Я приношу Анне лазанью с пекорино, аранжированную как она любит, с зеленым салатом, плюс колу и на отдельной тарелочке – сваренную романеско. Романеско больше для развлечения, говорю я. Не обязательно есть ее всю. Но нет, Анна хочет съесть всю целиком. Тут она замечает мою забинтованную руку.
– У тебя рука болит?
– Да, прищемил ее вчера в подвале, теперь у меня жуткий волдырь.
– Бинт запачкался. Ты не менял повязку?
– Нет, со вчерашнего дня.
– Я могу тебе помочь, когда поем, – говорит она. – Нас в школе учили оказывать первую помощь.
Сыр, которым лазанья посыпана сверху, очень горячий, можно обжечься, Анна знает это; может быть, поэтому она сначала принимается за романеско. Или ею движет любопытство? Забавно, что ее заинтересовала моя выдумка. Она берет вилку в руку и, держа ее как прутик, отделяет кусочек капусты и пробует жевать. Вкусно, показывает она легким кивком. Я спрашиваю ее, не поперчить ли ей пасту. Да, пожалуйста, говорит она. Я иду за большой мельницей для перца, которая ей всегда нравилась. На пути назад меня перехватывает Мэтр.
– Надо бы постараться, чтобы сегодня снова не вышло так же поздно, – говорит он.
– Простите?
– Я о ребенке.
– Нет, конечно, – говорю я.
– Только подлец отдает больше, чем у него есть, знаешь ли.

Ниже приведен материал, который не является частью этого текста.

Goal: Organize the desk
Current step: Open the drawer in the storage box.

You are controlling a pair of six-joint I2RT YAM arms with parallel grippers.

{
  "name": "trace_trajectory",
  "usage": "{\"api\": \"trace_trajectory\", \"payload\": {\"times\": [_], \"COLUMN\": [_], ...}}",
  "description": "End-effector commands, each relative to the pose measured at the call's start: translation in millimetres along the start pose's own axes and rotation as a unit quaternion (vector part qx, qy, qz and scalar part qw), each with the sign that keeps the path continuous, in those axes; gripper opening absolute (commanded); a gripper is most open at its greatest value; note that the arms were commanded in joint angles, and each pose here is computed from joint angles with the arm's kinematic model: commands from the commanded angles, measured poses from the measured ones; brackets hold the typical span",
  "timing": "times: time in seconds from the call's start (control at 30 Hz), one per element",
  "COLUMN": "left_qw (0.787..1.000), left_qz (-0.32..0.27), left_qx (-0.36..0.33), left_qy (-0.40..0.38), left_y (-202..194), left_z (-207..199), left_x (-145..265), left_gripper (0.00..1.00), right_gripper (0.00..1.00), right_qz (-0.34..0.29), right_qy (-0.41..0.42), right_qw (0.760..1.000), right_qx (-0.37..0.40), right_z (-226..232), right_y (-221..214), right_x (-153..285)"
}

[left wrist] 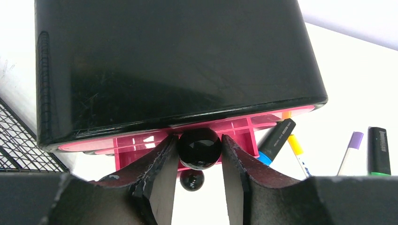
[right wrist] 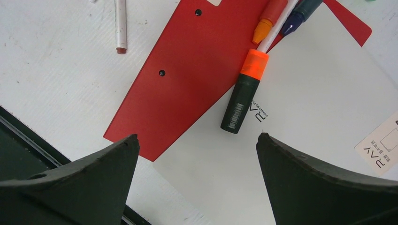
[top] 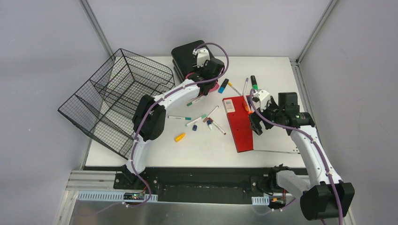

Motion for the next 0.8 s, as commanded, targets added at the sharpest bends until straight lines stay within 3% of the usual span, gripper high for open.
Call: {"api": "trace_trajectory", "payload": {"times": [0.0,0.17,0.3,0.47,0.77], "left_qw": [1.000,1.000,1.000,0.999,0.996], "left_qz": [-0.020,-0.020,-0.013,-0.001,0.003], "left_qx": [0.017,0.016,0.021,0.034,0.033], "left_qy": [0.009,0.007,-0.008,-0.039,-0.077], "left_y": [21,21,20,14,-2], "left_z": [7,8,7,0,-14], "left_x": [1,3,7,24,62], "left_gripper": [0.37,0.30,0.13,0.00,0.00], "right_gripper": [1.00,1.00,1.00,1.00,1.00], "right_qz": [-0.008,-0.005,-0.003,0.001,0.006], "right_qy": [-0.004,-0.003,-0.002,-0.003,-0.002], "right_qw": [1.000,1.000,1.000,1.000,1.000], "right_qx": [0.016,0.018,0.019,0.020,0.023], "right_z": [-2,-2,-1,-1,-1], "right_y": [4,3,3,2,1], "right_x": [-3,-4,-5,-7,-9]}}
Point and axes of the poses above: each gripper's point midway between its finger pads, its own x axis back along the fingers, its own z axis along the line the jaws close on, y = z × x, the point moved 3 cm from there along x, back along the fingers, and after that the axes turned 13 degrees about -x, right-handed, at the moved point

Одним из важнейших качеств современного человека, если существует такое понятие, является умение справляться с избыточностью, говорит Эдгар. А если человек не обладает таким качеством? Плохи дела такого человека. У меня не всегда получается успешно фильтровать или сортировать непрерывный поток впечатлений, этот постоянный наплыв. И уж Мэтр, правду сказать, мне тут не помощник, постоянно отпускает ехидные замечания в мой адрес, пробивая брешь в моей защитной броне. Ну неужели нельзя дать мне спокойно посыпать лазанью девчушки перцем, а не подлавливать меня на полпути с какой-нибудь каверзой? Я подхожу к Анне и перчу ее лазанью, трижды резким движением крутанув мельницу.